» Task description
What lines in the data below mention the string "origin"? Copy them out.

↓↓↓

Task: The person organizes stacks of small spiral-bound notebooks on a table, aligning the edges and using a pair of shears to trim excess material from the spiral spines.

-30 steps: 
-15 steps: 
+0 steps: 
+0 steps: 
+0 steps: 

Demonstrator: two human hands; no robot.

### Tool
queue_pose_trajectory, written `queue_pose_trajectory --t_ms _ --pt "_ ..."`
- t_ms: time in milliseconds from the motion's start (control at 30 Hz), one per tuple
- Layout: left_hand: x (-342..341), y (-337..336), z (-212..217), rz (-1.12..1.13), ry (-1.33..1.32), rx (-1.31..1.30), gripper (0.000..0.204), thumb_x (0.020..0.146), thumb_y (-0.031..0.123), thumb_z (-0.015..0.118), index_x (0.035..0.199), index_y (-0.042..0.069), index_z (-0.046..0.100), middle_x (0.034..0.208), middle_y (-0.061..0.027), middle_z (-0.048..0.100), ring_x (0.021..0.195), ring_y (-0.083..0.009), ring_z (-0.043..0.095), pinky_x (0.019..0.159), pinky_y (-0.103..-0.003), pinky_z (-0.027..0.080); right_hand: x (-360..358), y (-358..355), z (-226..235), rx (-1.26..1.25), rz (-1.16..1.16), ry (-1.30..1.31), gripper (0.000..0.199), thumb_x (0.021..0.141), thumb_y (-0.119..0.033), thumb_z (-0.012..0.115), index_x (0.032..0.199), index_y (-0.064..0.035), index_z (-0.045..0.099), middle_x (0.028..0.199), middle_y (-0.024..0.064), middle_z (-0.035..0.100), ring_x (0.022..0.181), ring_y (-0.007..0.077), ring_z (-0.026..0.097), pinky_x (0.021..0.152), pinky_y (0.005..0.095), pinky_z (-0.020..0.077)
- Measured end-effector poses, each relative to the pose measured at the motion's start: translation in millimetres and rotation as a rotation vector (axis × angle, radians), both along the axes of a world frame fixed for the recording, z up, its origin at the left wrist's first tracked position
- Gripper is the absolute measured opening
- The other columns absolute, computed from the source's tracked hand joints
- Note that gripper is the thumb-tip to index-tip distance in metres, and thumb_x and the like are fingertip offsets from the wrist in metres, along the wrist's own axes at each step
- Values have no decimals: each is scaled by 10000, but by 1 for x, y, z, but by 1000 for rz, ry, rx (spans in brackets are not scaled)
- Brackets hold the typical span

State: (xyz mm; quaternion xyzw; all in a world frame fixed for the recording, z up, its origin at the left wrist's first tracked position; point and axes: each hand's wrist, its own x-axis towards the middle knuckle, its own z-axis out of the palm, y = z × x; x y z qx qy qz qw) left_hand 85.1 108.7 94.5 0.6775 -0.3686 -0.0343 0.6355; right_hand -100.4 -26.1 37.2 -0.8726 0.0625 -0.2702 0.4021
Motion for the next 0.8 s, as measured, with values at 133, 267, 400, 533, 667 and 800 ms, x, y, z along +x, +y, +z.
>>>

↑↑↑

» Your solution
- Measured end-effector poses, each relative to the pose measured at the motion's start: translation in millimetres and rotation as a rotation vector (axis × angle, radians), both along the axes of a world frame fixed for the recording, z up, its origin at the left wrist's first tracked position
State: (xyz mm; quaternion xyzw; all in a world frame fixed for the recording, z up, its origin at the left wrist's first tracked position; point and axes: each hand's wrist, its own x-axis towards the middle knuckle, its own z-axis out of the palm, y = z × x; x y z qx qy qz qw) left_hand 85.1 108.7 94.5 0.6775 -0.3686 -0.0343 0.6355; right_hand -100.4 -26.1 37.2 -0.8726 0.0625 -0.2702 0.4021

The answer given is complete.